The rigorous design and analysis methods of the INTERGROWTH-21st Project notwithstanding, the clinical and public health consequences of switching from currently used fetal growth and newborn references to the INTERGROWTH-21st standards are unclear. We carried out an evaluation of the performance of the INTERGROWTH-21st Project birth weight-for-gestational age standard vis-a-vis the current Canadian birth weight-for-gestational age reference [5] by contrasting the frequency of centile categories for identifying growth abnormalities (including both small- and large-for-gestational age live births), and the rates of severe neonatal morbidity and neonatal mortality within these centile categories.

Methods

We carried out a retrospective cohort study of all singleton live births in Canada (excluding Quebec) for the period April 2002 to March 2013 (fiscal years 2002 to 2012) using information obtained from the Discharge Abstract Database of the Canadian Institute for Health Information.
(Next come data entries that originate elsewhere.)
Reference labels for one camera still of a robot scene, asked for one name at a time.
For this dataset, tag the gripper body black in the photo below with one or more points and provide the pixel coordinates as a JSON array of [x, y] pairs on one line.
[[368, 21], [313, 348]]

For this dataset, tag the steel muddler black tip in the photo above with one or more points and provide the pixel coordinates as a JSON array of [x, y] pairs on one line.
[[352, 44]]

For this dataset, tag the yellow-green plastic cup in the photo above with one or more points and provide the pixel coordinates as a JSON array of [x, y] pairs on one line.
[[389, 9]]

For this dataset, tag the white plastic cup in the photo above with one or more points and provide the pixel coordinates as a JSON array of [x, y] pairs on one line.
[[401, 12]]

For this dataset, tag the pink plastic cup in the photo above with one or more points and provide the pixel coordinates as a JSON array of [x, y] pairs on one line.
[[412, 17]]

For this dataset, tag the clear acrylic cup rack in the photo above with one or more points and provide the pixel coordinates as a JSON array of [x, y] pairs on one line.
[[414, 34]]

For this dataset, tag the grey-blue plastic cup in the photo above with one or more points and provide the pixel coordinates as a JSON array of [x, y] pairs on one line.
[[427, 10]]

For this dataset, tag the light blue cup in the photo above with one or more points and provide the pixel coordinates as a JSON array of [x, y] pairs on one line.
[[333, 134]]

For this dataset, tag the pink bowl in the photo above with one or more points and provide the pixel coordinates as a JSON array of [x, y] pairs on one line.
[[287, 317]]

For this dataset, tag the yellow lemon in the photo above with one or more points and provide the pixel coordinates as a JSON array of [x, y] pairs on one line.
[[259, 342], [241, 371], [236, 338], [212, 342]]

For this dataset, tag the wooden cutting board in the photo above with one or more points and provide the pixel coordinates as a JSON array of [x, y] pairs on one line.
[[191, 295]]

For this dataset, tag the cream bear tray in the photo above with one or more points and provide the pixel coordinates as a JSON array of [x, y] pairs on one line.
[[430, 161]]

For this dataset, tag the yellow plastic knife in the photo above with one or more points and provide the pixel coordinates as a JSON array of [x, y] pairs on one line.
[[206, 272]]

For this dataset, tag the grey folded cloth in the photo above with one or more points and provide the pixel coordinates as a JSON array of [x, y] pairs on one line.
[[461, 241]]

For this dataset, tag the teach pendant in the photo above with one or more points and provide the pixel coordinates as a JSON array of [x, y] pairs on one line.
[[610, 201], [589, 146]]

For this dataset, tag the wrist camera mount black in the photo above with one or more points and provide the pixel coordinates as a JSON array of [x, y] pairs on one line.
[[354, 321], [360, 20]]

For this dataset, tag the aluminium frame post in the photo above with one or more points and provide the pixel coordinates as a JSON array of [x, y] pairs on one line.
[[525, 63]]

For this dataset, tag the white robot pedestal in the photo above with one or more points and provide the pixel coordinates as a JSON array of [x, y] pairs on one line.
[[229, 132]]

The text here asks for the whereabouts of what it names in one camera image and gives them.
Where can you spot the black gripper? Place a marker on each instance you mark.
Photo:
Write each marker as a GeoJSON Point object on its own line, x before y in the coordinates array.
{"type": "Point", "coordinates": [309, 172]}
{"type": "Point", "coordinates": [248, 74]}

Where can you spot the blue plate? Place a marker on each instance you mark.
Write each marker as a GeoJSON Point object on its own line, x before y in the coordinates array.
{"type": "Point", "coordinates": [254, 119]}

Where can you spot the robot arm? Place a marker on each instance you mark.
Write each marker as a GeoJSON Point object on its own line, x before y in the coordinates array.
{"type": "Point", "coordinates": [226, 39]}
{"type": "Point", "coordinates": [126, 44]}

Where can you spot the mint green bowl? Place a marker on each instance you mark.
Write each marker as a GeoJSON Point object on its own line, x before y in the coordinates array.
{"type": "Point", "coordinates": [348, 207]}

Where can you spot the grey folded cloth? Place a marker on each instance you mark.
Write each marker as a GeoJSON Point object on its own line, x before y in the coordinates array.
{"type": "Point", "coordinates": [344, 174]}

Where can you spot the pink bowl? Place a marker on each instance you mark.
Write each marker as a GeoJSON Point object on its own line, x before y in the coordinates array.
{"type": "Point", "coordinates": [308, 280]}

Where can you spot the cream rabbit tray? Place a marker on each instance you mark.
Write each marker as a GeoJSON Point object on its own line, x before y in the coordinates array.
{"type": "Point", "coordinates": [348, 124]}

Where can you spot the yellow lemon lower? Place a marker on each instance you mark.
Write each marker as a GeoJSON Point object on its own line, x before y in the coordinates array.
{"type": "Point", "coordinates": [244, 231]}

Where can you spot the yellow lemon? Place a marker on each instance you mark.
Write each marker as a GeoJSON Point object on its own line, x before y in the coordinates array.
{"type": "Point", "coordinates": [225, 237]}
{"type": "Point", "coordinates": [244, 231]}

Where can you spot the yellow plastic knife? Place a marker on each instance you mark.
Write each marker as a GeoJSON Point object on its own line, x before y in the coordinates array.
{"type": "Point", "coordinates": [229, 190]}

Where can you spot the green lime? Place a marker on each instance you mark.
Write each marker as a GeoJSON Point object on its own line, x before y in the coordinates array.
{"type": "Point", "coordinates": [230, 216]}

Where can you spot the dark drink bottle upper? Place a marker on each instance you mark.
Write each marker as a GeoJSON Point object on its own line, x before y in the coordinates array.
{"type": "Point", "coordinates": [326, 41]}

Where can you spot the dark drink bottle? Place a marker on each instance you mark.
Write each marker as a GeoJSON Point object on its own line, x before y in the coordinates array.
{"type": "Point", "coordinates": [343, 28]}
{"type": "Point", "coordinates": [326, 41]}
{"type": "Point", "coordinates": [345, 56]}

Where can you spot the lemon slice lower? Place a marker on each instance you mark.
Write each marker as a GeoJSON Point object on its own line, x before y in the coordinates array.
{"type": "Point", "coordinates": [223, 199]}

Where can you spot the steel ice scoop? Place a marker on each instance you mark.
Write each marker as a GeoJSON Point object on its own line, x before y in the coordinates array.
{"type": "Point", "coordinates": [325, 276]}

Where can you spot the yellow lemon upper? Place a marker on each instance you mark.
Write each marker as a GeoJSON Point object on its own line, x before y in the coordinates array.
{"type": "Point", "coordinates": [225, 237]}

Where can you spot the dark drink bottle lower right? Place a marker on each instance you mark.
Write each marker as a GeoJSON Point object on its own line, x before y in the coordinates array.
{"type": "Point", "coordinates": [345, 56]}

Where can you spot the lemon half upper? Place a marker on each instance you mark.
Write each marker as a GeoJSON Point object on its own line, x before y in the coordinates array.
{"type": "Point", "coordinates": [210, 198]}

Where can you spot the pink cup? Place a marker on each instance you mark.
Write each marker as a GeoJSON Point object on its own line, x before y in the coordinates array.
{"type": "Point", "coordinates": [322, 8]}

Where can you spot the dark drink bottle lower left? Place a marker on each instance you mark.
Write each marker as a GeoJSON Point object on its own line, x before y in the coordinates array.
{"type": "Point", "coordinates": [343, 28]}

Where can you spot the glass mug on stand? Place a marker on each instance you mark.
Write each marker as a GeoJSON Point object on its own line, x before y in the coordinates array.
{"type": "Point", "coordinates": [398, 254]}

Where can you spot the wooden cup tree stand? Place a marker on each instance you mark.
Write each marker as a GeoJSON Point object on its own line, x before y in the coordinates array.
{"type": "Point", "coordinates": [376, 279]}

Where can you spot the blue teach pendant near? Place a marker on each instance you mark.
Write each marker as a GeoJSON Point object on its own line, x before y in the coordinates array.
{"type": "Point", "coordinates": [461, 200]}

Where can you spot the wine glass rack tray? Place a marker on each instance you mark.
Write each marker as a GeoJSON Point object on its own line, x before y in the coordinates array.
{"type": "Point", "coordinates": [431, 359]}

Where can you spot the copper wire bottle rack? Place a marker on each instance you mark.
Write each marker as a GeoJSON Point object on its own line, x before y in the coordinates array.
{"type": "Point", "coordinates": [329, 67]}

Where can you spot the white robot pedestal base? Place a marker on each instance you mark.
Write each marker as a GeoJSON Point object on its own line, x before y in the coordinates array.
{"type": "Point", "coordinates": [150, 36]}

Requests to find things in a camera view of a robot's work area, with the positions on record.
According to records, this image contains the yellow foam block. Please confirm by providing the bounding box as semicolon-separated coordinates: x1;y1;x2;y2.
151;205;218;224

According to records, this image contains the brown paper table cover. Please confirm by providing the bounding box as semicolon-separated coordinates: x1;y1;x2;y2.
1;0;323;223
This database contains records of all hospitalizations in Canada (excluding Quebec) and includes approximately 98% of all births [6]. The collated data were abstracted from medical charts by trained medical records personnel using standardized definitions and included information on gestational age (obstetric estimate), birth weight, and maternal and newborn diagnoses and interventions during the childbirth admission. During the study period all diagnoses were coded using the International Classification of Diseases 10th revision, Canadian modification (ICD-10 CA), while procedures were coded using the Canadian Classification of Health Interventions (CCI). Information in the database is routinely checked for accuracy, and validation studies have shown the information to be complete and accurate [7].
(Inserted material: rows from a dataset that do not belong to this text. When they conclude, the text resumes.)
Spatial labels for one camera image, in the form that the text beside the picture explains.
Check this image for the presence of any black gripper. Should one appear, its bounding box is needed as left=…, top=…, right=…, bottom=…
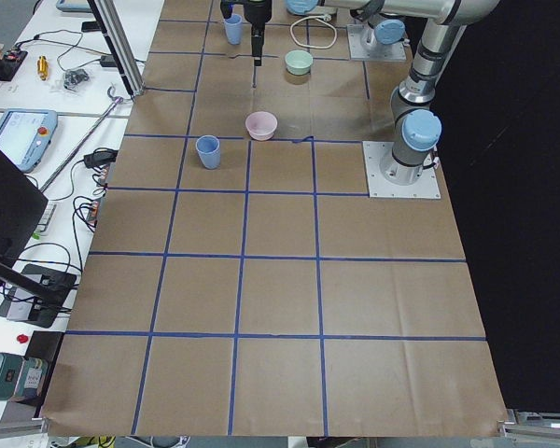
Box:
left=220, top=0, right=271, bottom=67

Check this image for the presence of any blue cup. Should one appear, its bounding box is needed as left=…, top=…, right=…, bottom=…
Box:
left=195, top=135, right=221, bottom=170
left=224, top=13, right=243, bottom=46

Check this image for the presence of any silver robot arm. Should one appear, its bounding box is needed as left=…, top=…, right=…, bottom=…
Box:
left=286, top=0, right=498, bottom=186
left=348, top=13, right=405, bottom=50

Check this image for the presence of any green bowl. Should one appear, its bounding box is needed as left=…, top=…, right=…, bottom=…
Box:
left=284, top=49, right=314, bottom=76

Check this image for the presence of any pink bowl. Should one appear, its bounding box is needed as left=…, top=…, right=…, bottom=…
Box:
left=245, top=111, right=278, bottom=141

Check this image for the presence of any metal rod with hook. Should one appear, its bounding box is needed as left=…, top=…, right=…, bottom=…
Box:
left=39, top=85, right=125, bottom=193

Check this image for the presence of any black smartphone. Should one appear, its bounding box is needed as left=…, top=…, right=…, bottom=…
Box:
left=81, top=21, right=101, bottom=33

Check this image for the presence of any blue teach pendant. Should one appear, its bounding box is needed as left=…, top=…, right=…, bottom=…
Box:
left=55, top=0, right=91, bottom=13
left=0, top=108, right=58, bottom=174

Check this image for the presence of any black power adapter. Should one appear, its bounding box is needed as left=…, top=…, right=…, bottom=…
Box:
left=83, top=148, right=118, bottom=168

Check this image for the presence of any yellow cylindrical tool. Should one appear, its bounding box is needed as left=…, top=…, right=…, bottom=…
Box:
left=36, top=56, right=49, bottom=81

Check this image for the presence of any brown paper table cover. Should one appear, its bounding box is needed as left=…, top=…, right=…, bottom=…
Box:
left=43, top=1, right=505, bottom=437

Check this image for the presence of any black circuit board box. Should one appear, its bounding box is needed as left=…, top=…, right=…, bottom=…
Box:
left=0, top=49, right=28, bottom=81

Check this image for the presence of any black monitor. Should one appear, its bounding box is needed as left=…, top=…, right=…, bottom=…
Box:
left=0, top=150, right=48, bottom=268

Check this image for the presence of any black monitor stand base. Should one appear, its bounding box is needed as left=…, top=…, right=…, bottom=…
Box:
left=0, top=263, right=77, bottom=329

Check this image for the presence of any green metal box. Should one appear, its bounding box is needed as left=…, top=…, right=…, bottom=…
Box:
left=0, top=353, right=49, bottom=401

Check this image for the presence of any white power cord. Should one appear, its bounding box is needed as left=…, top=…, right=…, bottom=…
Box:
left=290, top=12, right=338, bottom=51

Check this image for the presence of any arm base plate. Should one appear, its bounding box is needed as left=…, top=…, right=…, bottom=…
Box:
left=362, top=141, right=441, bottom=200
left=346, top=24, right=407, bottom=62

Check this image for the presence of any aluminium frame post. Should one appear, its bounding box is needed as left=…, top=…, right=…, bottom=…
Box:
left=88, top=0, right=145, bottom=98

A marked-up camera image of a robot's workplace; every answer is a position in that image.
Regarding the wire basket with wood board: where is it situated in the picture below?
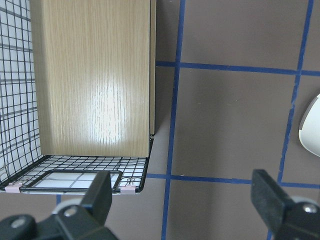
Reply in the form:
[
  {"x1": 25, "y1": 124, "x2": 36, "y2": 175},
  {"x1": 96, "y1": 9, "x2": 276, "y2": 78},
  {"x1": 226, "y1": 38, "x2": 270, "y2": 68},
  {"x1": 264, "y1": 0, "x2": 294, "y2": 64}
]
[{"x1": 0, "y1": 0, "x2": 157, "y2": 195}]

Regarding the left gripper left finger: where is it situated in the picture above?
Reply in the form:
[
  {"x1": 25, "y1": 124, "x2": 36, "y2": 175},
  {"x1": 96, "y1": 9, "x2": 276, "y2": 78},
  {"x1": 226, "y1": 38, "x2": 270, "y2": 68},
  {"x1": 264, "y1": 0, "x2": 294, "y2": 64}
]
[{"x1": 80, "y1": 170, "x2": 112, "y2": 225}]

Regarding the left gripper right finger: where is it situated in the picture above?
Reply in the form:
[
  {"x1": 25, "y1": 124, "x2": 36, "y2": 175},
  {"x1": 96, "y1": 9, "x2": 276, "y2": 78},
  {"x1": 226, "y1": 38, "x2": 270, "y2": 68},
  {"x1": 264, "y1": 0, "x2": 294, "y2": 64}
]
[{"x1": 250, "y1": 169, "x2": 296, "y2": 230}]

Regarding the white two-slot toaster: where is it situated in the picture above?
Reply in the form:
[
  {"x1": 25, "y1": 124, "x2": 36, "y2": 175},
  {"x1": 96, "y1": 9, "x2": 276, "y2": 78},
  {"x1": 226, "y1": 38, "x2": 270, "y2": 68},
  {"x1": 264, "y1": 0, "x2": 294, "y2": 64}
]
[{"x1": 298, "y1": 94, "x2": 320, "y2": 157}]
Live births between 33 and 42 weeks gestation were categorized into the conventional birth weight-for-gestational age centile categories for identifying small-for-gestational age live births, appropriate-for-gestational live births and large-for-gestational age live births using both the INTERGROWTH newborn standard [1] and the Canadian reference [5] (hereafter referred to as the INTERGROWTH and Canadian criteria). Centile categories of interest included birth weight for gestational age <3rd centile, 3rd to <10th centile, 10 to <50th centile, 50th to 90th centile, >90th to 97th centile and >97th centile. Frequency distributions of live births in the early and later years of the study period (2002–03 and 2011–12) and over the entire study period (2002–2012), were compared using centile categories based on both the INTERGROWTH and Canadian criteria. The frequency distribution of live births in specific low- and high-risk subpopulations were also compared within the respective centile categories. The high-risk categories of interest included infants affected by maternal hypertensive disorders (P00.0), infants of mothers with gestational diabetes (P70.0), and infants of diabetic mothers (P70.1). The low-risk categories included all live births and live births not affected by slow growth/malnutrition (P05), maternal hypertension (P00.0) or diabetes (P70.0).
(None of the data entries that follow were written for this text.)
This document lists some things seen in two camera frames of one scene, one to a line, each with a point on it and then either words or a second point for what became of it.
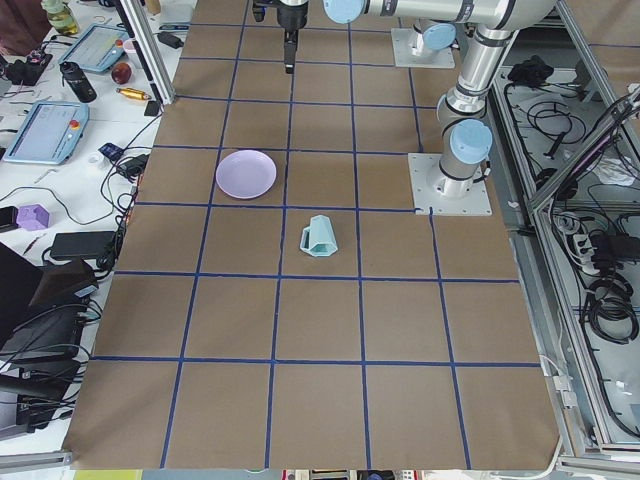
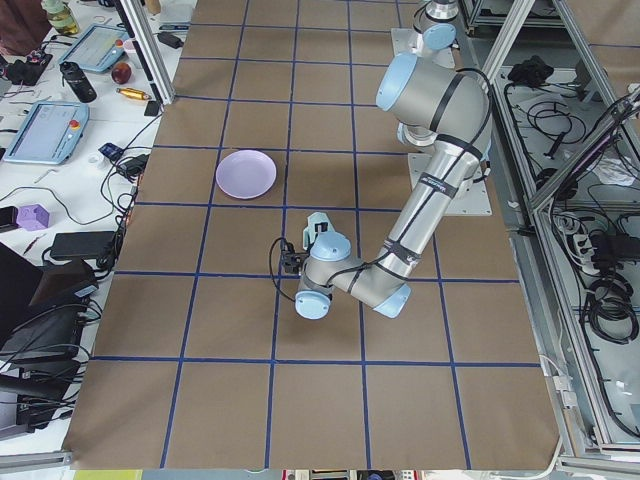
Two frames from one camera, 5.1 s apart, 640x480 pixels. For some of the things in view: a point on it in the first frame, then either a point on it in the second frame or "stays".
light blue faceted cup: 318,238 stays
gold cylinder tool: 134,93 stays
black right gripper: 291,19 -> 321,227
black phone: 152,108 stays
Rates of severe neonatal morbidity (i.e., neonatal seizures (P90), assisted ventilation (1GZ31CAND, and 1GZ31CRND), assisted ventilation including continuous positive airway pressure (1GZ31CBND) and birth asphyxia (P20.1, P20.9 and P21)), and neonatal mortality were calculated among live births in the different centile categories based on the INTERGROWTH [1] and Canadian criteria [5]. Rates of composite neonatal morbidity (seizures, assisted ventilation, continuous positive airway pressure or birth asphyxia) and neonatal mortality were also estimated. The prognostic performance of the INTERGROWTH and Canadian criteria were also assessed in terms of the ability of the small- and large-for-gestational age centile categories to identify composite severe neonatal morbidity/mortality using rate ratios with 95% confidence intervals (CI) and detection (sensitivity) rates [8].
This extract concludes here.